**Your goal**
Could you print the data that follows exactly as given?

○ ○ ○ ○ ○ ○ ○

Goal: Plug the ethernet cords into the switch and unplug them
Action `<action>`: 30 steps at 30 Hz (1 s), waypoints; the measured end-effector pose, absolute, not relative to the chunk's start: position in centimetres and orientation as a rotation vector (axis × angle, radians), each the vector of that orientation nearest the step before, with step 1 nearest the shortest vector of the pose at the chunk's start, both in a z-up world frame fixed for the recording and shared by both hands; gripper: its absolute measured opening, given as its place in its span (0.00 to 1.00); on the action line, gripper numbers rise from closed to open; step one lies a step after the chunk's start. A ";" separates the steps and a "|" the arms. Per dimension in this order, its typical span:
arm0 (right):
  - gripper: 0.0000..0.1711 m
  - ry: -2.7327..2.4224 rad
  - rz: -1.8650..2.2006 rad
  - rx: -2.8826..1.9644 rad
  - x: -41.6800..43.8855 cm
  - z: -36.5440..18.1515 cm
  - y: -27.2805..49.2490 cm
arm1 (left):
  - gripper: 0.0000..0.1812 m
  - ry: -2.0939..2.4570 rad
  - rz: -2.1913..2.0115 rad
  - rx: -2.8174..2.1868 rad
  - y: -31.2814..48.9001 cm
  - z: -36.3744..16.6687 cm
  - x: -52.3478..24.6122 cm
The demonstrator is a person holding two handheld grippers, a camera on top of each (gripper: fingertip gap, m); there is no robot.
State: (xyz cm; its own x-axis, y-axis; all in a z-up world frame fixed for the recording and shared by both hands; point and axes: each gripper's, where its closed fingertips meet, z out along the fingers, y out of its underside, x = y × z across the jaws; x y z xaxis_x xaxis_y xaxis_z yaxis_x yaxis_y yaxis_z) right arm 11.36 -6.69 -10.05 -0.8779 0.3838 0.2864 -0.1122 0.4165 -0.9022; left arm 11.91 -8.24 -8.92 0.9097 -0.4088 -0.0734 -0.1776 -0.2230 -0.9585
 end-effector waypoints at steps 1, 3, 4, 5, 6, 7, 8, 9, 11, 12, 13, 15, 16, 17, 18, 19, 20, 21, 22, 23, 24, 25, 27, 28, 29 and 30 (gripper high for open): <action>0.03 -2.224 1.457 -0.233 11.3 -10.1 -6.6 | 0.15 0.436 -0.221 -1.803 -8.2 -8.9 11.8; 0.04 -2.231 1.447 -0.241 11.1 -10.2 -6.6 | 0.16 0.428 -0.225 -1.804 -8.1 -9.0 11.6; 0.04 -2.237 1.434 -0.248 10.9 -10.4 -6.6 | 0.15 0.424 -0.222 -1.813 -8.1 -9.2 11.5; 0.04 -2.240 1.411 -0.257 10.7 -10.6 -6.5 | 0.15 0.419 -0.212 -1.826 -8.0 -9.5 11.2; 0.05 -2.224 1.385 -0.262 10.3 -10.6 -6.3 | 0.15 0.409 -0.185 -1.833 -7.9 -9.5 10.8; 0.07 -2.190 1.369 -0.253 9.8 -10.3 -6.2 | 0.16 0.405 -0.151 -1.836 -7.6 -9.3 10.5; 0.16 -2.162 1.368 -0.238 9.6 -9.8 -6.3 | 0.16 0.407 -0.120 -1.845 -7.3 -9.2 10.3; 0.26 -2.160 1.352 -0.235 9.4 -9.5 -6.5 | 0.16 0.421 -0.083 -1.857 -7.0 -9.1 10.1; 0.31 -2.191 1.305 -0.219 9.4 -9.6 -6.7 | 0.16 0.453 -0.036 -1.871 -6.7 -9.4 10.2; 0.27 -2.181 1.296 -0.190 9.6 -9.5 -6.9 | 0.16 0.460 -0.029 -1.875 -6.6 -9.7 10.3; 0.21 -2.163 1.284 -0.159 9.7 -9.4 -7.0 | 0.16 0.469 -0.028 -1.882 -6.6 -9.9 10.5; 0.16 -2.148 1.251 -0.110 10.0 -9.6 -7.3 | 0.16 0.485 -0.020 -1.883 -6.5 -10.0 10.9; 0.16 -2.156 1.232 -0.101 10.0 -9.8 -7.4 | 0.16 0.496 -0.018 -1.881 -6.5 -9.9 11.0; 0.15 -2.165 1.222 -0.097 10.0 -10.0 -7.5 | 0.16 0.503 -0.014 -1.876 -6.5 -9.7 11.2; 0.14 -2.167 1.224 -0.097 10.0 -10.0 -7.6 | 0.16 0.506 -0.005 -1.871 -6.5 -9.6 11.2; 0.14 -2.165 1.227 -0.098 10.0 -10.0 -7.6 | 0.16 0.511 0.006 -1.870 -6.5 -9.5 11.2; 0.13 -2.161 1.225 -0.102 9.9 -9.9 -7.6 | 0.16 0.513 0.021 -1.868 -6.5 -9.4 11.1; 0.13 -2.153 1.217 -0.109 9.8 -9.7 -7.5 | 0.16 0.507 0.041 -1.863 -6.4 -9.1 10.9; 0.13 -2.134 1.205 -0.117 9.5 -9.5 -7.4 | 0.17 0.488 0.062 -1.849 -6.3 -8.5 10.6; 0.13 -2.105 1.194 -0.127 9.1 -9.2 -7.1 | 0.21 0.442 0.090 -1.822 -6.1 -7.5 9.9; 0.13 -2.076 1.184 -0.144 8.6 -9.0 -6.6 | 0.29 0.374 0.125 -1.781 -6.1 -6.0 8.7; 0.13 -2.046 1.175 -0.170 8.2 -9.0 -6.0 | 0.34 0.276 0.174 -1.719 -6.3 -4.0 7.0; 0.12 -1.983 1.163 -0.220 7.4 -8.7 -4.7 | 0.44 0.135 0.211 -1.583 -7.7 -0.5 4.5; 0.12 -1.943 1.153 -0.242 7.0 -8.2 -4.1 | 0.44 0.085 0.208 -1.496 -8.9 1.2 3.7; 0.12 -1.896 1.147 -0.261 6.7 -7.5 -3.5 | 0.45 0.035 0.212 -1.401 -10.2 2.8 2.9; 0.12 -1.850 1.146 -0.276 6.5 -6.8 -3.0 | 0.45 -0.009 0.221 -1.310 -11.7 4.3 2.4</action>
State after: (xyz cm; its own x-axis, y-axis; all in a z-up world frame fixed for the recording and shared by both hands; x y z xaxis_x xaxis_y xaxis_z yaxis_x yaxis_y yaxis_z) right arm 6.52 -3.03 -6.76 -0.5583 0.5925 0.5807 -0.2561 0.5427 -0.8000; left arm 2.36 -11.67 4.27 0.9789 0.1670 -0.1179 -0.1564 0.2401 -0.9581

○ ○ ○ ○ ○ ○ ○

**Answer box**
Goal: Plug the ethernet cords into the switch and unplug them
Action `<action>`: 30 steps at 30 Hz (1 s), waypoints; the measured end-effector pose, absolute, not relative to the chunk's start: position in centimetres and orientation as a rotation vector (axis × angle, radians), each the vector of that orientation nearest the step before, with step 1 nearest the shortest vector of the pose at the chunk's start, both in a z-up world frame fixed for the recording and shared by both hands; gripper: its absolute measured opening, given as its place in its span (0.00 to 1.00); on the action line, gripper numbers rise from closed to open; step one lies a step after the chunk's start. A ";" separates the steps and a "|" the arms. Per dimension in this order, its typical span:
arm0 (right):
  - gripper: 0.0000..0.1711 m
  - ry: -2.7327..2.4224 rad
  - rz: -1.8650..2.2006 rad
  - rx: -2.8826..1.9644 rad
  - x: -41.6800..43.8855 cm
  - z: -36.5440..18.1515 cm
  - y: -27.2805..49.2490 cm
arm1 (left):
  - gripper: 0.0000..0.1812 m
  - ry: -2.0939..2.4570 rad
  - rz: -2.1913..2.0115 rad
  - rx: -2.8174..2.1868 rad
  - y: -31.2814..48.9001 cm
  - z: -36.3744..16.6687 cm
  - x: -52.3478..24.6122 cm
The demonstrator is a person holding two handheld grippers, a camera on top of each (gripper: fingertip gap, m); there is no robot.
State: (xyz cm; its own x-axis, y-axis; all in a z-up world frame fixed for the recording and shared by both hands; point and axes: each gripper's, where its closed fingertips meet, z out along the fingers, y out of its underside, x = y × z across the jaws; x y z xaxis_x xaxis_y xaxis_z yaxis_x yaxis_y yaxis_z) right arm 11.36 -6.69 -10.05 -0.8779 0.3838 0.2864 -0.1122 0.4165 -0.9022; left arm 11.91 -8.24 -8.92 0.9097 -0.4088 -0.0734 -0.1776 -0.2230 -0.9585
 end-effector waypoints at steps 1, 3, 4, 5, 6, 7, 8, 9, 11, 12, 13, 15, 16, 17, 18, 19, 20, 21, 22, 23, 24, 25, 27, 28, 29 and 30 (gripper high for open): <action>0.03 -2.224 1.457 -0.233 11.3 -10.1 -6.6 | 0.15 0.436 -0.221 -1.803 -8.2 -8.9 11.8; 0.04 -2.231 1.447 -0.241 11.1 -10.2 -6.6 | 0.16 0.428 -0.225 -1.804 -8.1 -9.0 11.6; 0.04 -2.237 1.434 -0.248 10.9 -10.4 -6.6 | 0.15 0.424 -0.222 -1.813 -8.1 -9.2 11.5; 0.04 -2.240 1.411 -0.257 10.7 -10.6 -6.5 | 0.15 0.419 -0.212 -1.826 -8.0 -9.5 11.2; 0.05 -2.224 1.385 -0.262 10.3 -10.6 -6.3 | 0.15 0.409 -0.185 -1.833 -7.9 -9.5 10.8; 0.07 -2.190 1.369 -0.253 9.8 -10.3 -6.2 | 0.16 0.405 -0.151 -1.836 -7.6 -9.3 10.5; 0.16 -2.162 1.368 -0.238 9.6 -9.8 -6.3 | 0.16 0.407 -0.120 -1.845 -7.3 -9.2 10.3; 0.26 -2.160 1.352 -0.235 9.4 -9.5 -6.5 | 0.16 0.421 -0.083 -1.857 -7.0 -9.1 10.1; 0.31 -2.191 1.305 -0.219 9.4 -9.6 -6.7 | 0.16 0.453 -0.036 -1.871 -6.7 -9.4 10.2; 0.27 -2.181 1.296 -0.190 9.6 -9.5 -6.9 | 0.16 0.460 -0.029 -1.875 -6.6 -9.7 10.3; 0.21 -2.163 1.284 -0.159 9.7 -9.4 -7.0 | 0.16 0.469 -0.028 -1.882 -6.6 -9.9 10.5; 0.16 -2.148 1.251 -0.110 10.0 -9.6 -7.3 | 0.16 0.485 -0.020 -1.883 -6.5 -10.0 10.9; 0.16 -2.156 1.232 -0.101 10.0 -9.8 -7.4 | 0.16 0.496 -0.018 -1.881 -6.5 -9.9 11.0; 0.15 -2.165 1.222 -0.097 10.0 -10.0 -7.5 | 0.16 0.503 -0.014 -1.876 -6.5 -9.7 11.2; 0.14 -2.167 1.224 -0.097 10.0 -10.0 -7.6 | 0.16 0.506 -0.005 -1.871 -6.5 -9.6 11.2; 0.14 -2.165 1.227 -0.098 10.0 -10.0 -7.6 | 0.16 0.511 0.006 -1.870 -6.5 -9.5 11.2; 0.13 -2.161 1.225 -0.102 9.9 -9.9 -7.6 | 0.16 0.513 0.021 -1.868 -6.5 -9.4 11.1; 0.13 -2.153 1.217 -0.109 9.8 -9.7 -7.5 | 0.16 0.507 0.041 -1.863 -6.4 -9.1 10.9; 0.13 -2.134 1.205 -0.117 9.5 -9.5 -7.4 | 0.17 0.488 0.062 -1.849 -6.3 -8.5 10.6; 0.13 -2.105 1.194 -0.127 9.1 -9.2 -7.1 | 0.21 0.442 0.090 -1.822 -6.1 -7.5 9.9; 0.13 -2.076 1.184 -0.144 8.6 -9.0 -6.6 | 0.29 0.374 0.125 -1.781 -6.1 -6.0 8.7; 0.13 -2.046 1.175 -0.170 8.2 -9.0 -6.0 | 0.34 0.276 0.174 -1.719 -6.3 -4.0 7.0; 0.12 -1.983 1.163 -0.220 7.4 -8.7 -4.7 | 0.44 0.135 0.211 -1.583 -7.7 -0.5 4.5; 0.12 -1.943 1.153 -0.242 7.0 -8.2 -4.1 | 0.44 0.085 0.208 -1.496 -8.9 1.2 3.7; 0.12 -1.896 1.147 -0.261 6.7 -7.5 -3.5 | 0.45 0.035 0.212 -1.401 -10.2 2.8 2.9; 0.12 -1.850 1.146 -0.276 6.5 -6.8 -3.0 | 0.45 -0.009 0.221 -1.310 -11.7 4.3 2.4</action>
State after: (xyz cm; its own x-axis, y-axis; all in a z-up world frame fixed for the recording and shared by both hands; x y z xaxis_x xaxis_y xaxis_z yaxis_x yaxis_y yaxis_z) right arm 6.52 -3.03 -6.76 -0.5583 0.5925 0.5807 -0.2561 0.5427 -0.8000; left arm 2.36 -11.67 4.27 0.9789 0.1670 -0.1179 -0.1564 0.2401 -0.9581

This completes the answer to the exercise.